By Jeremaiah Opiniano
A US-generated financial crisis is testing overseas Filipino workers’ ability to send cash home, an economist said using government data on remittances.
“If OFWs persist in sending more money, it will not be physically sustainable for them,” Alvin Ang told the OFW Journalism Consortium before monetary authorities reported on August 15 that OFWs sent home a record $1.5 billion in June.
Bangko Sentral ng Pilipinas linked the 30-percent year-on-year remittance growth rate to an increase in the number of Filipinos who left for work abroad from January to June.
BSP cited government recorded more than 600,000 Filipino workers left the country using official channels during the first six months of the year. That figure just above to the total number of oversea contract workers deployed in 1991: 615,019.
While acknowledging the increasing rate of remittance from these Filipinos, Ang warns that remittance flows especially from the United States and the Kingdom of Saudi Arabia are entering a “plateau.”
Using year-on-year total formally-sent cash remittances on a six-month period ending May, Ang said if the growth rate of remittances is below and up to three percent, “that for me is a plateau.”
He cited as example cash from land-based OFWs in the US grew by less than a percent (0.66) to $2.462 billion in the first six months ending May as against the same six-month period in 2007 of $2.446 billion.

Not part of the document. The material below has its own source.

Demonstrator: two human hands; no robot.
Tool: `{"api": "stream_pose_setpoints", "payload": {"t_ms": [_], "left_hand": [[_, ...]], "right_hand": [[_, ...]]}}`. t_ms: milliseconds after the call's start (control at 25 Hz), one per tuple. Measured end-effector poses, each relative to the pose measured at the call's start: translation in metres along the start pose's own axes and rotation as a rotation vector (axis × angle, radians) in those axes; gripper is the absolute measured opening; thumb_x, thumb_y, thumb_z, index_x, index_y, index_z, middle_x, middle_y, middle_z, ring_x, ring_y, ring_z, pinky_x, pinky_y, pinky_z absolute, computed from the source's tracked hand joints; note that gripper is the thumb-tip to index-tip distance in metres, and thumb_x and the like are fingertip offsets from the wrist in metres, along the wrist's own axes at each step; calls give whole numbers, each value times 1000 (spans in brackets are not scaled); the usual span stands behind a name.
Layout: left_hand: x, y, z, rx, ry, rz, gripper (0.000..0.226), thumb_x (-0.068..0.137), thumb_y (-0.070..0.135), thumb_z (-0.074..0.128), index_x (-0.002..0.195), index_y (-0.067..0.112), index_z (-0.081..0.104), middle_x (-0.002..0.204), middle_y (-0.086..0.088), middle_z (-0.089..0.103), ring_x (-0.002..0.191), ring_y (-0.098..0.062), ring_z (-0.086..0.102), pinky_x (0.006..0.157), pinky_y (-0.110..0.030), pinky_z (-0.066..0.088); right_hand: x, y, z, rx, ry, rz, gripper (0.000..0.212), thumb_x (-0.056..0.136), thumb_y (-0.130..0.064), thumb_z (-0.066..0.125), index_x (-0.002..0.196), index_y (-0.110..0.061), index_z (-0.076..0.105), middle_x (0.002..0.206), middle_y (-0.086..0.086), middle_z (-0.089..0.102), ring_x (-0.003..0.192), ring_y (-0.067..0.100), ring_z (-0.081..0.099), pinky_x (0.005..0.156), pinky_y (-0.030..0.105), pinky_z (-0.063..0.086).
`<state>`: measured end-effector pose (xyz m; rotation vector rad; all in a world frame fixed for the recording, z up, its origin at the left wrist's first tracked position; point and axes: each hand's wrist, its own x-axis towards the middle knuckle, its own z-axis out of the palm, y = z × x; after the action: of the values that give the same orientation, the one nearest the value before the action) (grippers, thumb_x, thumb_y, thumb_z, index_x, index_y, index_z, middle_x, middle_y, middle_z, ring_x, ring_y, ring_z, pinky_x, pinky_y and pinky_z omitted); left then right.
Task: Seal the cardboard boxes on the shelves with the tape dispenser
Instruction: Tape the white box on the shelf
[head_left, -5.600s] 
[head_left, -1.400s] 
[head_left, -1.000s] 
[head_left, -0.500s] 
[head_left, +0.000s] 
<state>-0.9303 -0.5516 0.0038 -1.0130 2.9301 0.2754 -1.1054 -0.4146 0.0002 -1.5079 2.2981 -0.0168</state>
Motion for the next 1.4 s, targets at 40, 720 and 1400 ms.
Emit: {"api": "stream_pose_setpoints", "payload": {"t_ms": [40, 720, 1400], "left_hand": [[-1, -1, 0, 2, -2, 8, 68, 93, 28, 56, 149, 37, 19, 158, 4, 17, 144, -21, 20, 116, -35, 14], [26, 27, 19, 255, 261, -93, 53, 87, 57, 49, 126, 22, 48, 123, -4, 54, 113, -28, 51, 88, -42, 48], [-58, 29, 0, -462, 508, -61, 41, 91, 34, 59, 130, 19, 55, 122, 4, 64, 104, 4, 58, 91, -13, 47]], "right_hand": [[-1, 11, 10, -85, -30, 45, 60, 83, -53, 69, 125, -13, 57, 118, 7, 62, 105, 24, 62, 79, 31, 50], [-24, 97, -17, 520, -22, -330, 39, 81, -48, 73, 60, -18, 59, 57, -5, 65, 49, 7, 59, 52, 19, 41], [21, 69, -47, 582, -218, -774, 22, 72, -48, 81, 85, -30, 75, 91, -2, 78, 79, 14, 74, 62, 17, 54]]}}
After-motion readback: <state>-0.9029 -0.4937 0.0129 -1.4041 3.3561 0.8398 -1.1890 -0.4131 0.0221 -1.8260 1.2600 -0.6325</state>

Likewise, Ang noted money credited as coming from land-based OFWs in Saudi Arabia in the five-month period ending May this year hit $528.013 million. That amount represents a 1.12 percent growth rate from the $522.156 million sent from Saudi Arabia in the first five months of last year.
While remittances from land-based Filipino workers in these major host countries still rose, Ang said growth rates year-on-year are “not significant increases”.
Even the Philippines’s total monthly remittances are either touching plateau levels or are experiencing negative growth rates, according to Ang (see related story “Monthly remittance data shows downward spikes”).
The country received $1.396 billion in December 2007 but the following month’s remittance declined by 9.52 percent to $1.264 billion and to $1.258 billion in February this year.
Ang said the declining rates may be due to several factors including US inflation and higher oil and commodities prices.He, however, said the effects on remittances from these economic aberrations are not immediate.
“Give it one to one-and-a-half years before we really feel the full effect.”
He noted that cash from OFWs in countries other than the US and Saudi Arabia have been contributing more to the growth rates and helping arrest the decline in cash flow.
Land-based OFWs in Singapore, for example, sent home $0.175 billion during the first five months, or an 81.98-percent growth year-on-year from $95.985 million in the same period last year.
Filipinos in Canada sent $0.46 billion during the first six months, achieving a year-on-year 70.65-percent growth rate.
Filipinos in Europe, such as Italy (22.11 percent growth rate), Germany (27.22 percent), and the United Kingdom (19.01), also saw their year-on-year five month remittance volumes grow (see Table 2).
ANG said his prognosis on the Philippines’s plateau-level remittance growth rates recalls a basic economic concept: the law of diminishing returns.
There will come a time that remittances from OFWs, whether it’s the overall total or the per-continent or per-country totals, “will go down somewhere,” he said.
Given the weakening dollar, World Bank economists Dilip Ratha and Sanket Mohapatra said rising inflation rate and oil and commodities prices “further (eroded) the purchasing power of remittances” received by Mexico, India, and the Philippines.
In particular, Ratha and Mohapatra noted that while Philippine remittances increased by nearly 50 percent between 2004 and 2007, “[a] large part of this increase has been simply to preserve the purchasing power of recipients since the Philippine peso appreciated by 33 percent against the US dollar.”
OFW remittance to the Philippines hit roughly $14.5 billion last year. It was at $8.5 billion in 2004.
After accounting for the peso’s appreciation and domestic inflation, Philippine remittances increased by only three percent [in the three years beginning 2004],” Ratha and Mohaptra wrote in Remittances Dispatch.
India’s and Mexico’s remittance growth rates after accounting for inflation were 13 and 19 percent, respectively.
While the effects of the world price adjustments are yet to sink in, Ang said he expects Filipinos in many countries would be sending lower amounts of money home.